Configure ElevenLabs Integration

1

Install required dependencies

Install the necessary Python packages for both Cerebras Inference and ElevenLabs:
pip install openai elevenlabs
The openai package provides the client for Cerebras Inference (OpenAI-compatible), and elevenlabs is the official ElevenLabs SDK for voice synthesis.
Audio playback requirement: To play audio files, you may need to install FFmpeg:
  • macOS: brew install ffmpeg
  • Windows: Download from ffmpeg.org or use choco install ffmpeg
  • Linux: sudo apt install ffmpeg (Ubuntu/Debian) or sudo yum install ffmpeg (CentOS/RHEL)
2

Configure environment variables

Create a .env file in your project directory to securely store your API keys:
CEREBRAS_API_KEY=your-cerebras-api-key-here
ELEVENLABS_API_KEY=your-elevenlabs-api-key-here
Alternatively, you can set these as environment variables in your shell:
export CEREBRAS_API_KEY="your-cerebras-api-key-here"
export ELEVENLABS_API_KEY="your-elevenlabs-api-key-here"
3

Initialize the Cerebras client

Set up the Cerebras client using the OpenAI-compatible interface. The integration header helps us track and optimize this integration:
import os
from openai import OpenAI

client = OpenAI(
    api_key=os.getenv("CEREBRAS_API_KEY"),
    base_url="https://api.cerebras.ai/v1"
)
4

Create a basic text-to-speech pipeline

Now let’s create a complete pipeline that generates text with Cerebras and converts it to speech with ElevenLabs.
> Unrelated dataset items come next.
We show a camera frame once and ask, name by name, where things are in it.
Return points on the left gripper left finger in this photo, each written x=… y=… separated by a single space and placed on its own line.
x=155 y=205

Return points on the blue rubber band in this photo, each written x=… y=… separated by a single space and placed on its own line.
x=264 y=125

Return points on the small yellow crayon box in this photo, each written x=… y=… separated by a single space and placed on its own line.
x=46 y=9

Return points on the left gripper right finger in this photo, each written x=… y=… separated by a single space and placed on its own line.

This example demonstrates the power of combining Cerebras’s fast inference with ElevenLabs’s natural voice synthesis:
import os
from openai import OpenAI
from elevenlabs.client import ElevenLabs
from elevenlabs.play import play

# Initialize Cerebras client
cerebras_client = OpenAI(
    api_key=os.getenv("CEREBRAS_API_KEY"),
    base_url="https://api.cerebras.ai/v1"
)

# Initialize ElevenLabs client
elevenlabs_client = ElevenLabs(
    api_key=os.getenv("ELEVENLABS_API_KEY")
)

def generate_and_speak(prompt, voice_id="21m00Tcm4TlvDq8ikWAM"):
    """
    Generate text response using Cerebras and convert to speech with ElevenLabs.
    
    Args:
        prompt: User input text
        voice_id: ElevenLabs voice ID (default is Rachel)
    """
    # Generate text response with Cerebras
    response = cerebras_client.chat.completions.create(
        model="llama-3.3-70b",
        messages=[
            {"role": "system", "content": "You are a helpful assistant. Keep responses concise and natural for voice output."},
            {"role": "user", "content": prompt}
        ],
        max_completion_tokens=150,
        temperature=0.7,
        extra_headers={
            "X-Cerebras-3rd-Party-Integration": "elevenlabs"
        }
    )
    
    text_response = response.choices[0].message.content
    print(f"Generated text: {text_response}")
    
    # Convert to speech with ElevenLabs
    audio = elevenlabs_client.text_to_speech.convert(
        text=text_response,
        voice_id=voice_id,
        model_id="eleven_multilingual_v2",
        output_format="mp3_44100_128"
    )
    
    # Play the audio
    play(audio)
    
    # And save to a file
    with open("output.mp3", "wb") as f:
        for chunk in audio:
            f.write(chunk)
    
    return text_response

# Example usage
if __name__ == "__main__":
    generate_and_speak("Tell me an interesting fact about space exploration.")
5

Build a conversational voice agent

For a more advanced use case, here’s how to build a multi-turn conversational agent that maintains context across multiple interactions:
import os
from openai import OpenAI
from elevenlabs.client import ElevenLabs
from elevenlabs.play import play

# Initialize Cerebras client
cerebras_client = OpenAI(
    api_key=os.getenv("CEREBRAS_API_KEY"),
    base_url="https://api.cerebras.ai/v1"
)

# Initialize ElevenLabs client
elevenlabs_client = ElevenLabs(
    api_key=os.getenv("ELEVENLABS_API_KEY")
)

class VoiceAgent:
    def __init__(self, system_prompt, voice_id="21m00Tcm4TlvDq8ikWAM"):
        self.conversation_history = [
            {"role": "system", "content": system_prompt}
        ]
        self.voice_id = voice_id
    
    def chat(self, user_input):
        """Process user input and generate voice response."""
        # Add user message to history
        self.conversation_history.append({
            "role": "user",
            "content": user_input
        })
        
        # Generate response with Cerebras
        response = cerebras_client.chat.completions.create(
            model="llama-3.3-70b",
            messages=self.conversation_history,
            max_completion_tokens=200,
            temperature=0.8,
            extra_headers={
                "X-Cerebras-3rd-Party-Integration": "elevenlabs"
            }
        )
        
        assistant_message = response.choices[0].message.content
        
        # Add assistant response to history
        self.conversation_history.append({
            "role": "assistant",
            "content": assistant_message
        })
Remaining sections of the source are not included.